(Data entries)

********************

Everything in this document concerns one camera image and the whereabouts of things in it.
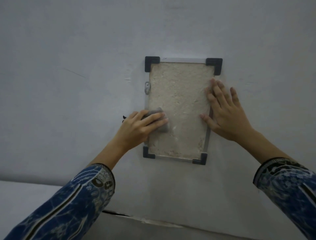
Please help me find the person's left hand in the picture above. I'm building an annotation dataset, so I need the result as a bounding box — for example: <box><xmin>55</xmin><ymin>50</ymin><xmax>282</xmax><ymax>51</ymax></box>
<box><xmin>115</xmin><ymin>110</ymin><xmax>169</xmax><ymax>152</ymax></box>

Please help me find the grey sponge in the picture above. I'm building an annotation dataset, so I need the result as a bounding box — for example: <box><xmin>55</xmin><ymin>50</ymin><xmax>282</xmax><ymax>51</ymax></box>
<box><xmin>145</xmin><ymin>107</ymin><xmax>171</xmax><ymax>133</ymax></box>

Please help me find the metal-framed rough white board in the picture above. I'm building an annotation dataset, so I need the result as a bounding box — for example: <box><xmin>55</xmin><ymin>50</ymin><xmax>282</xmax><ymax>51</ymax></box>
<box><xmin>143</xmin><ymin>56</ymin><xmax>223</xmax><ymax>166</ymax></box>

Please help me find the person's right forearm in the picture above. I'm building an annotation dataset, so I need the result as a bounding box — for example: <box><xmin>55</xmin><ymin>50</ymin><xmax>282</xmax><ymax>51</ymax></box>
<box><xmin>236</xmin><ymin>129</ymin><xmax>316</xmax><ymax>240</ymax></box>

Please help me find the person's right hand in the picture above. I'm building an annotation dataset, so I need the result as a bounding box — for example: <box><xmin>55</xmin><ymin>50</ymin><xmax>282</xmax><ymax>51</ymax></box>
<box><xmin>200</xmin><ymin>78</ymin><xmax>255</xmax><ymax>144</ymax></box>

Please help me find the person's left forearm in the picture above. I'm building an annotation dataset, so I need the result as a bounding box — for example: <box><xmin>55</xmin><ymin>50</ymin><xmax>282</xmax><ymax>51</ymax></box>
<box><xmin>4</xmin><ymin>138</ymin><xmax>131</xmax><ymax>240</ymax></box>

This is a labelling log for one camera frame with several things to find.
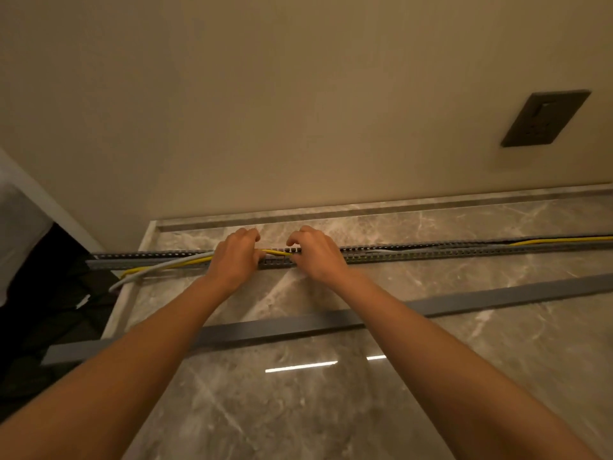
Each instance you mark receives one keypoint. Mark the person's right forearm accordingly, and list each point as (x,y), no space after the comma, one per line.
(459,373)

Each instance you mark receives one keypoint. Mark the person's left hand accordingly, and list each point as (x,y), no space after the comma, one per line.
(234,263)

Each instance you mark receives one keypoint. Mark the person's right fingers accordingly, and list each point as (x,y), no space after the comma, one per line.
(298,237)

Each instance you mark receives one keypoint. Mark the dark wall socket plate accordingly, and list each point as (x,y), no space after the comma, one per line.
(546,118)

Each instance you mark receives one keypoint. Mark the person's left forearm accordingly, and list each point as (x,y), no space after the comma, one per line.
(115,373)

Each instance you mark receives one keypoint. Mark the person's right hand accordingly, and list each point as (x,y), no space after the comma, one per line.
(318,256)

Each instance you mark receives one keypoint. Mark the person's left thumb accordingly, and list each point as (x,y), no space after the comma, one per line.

********************

- _WHAT TO DO_: Copy all lines of the records in which the string "camera" can be found.

- _OUTPUT OF THE TASK_:
Everything in this document concerns one camera image and the whereabouts of things in it.
This is a labelling log for one camera frame with several things to find.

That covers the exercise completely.